- [RECORDED DATA]:
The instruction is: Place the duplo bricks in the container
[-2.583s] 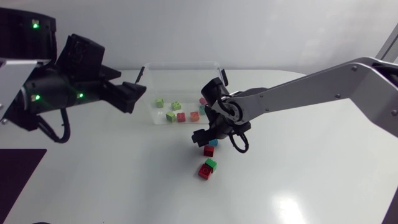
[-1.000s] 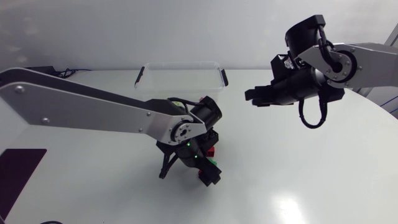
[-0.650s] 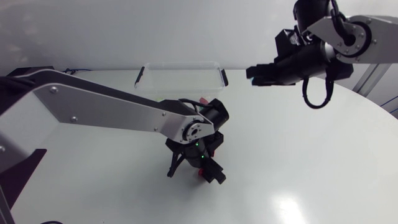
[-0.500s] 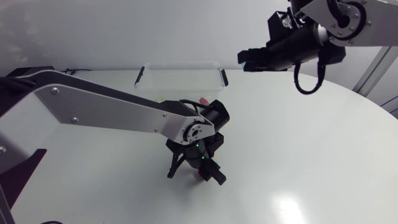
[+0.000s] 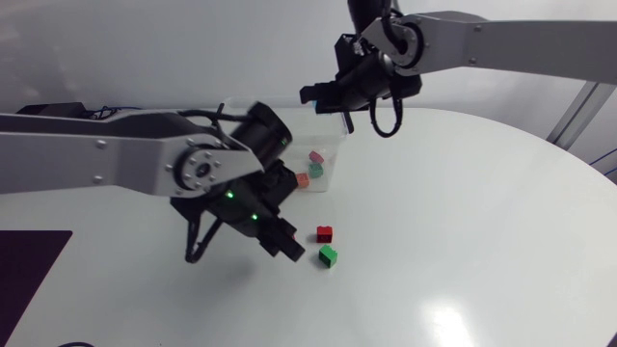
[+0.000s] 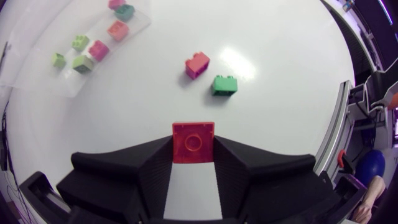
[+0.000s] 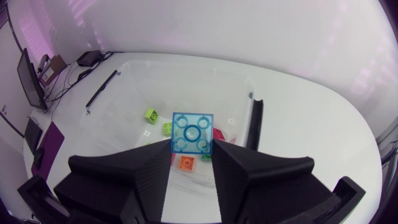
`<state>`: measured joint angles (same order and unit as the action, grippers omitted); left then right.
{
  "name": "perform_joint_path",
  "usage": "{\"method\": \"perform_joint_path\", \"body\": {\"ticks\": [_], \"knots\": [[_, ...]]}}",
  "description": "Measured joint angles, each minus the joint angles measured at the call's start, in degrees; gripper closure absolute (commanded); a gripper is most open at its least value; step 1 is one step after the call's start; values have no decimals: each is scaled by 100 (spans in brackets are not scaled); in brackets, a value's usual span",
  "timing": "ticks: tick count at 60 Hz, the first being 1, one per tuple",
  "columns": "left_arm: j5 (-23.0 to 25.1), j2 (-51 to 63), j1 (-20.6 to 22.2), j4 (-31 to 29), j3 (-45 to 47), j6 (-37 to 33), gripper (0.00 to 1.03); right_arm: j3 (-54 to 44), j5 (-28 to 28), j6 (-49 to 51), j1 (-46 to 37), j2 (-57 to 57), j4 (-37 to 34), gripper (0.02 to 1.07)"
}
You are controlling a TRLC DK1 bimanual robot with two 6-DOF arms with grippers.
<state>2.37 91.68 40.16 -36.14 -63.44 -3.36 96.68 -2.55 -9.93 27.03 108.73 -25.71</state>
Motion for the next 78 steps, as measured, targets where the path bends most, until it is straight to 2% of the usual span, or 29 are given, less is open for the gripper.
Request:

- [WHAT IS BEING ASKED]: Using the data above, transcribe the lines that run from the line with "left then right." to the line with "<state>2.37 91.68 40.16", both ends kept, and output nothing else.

- [EXERCISE OUTPUT]:
`<state>`: measured joint angles (same order and unit as the action, grippers omitted); left then right.
{
  "name": "perform_joint_path",
  "usage": "{\"method\": \"perform_joint_path\", \"body\": {\"ticks\": [_], \"knots\": [[_, ...]]}}",
  "description": "Measured joint angles, each minus the joint angles measured at the call's start, in degrees; gripper closure absolute (commanded); a gripper is most open at its least value; step 1 is one step after the call's start; values have no decimals: each is scaled by 100 (spans in brackets are not scaled); in brackets, a value's usual span",
  "timing": "ticks: tick count at 60 Hz, the first being 1, one per tuple",
  "columns": "left_arm: j5 (-23.0 to 25.1), j2 (-51 to 63), j1 (-20.6 to 22.2), j4 (-31 to 29), j3 (-45 to 47), j6 (-37 to 33), gripper (0.00 to 1.03); right_arm: j3 (-54 to 44), j5 (-28 to 28), j6 (-49 to 51), j1 (-46 to 37), j2 (-57 to 57), j4 (-37 to 34), gripper (0.02 to 1.07)"
}
You are controlling a TRLC DK1 bimanual robot with two 6-DOF arms with grippers.
<state>2.37 91.68 40.16 -36.14 -63.44 -3.36 96.68 -2.55 -9.93 27.03 108.73 -25.71</state>

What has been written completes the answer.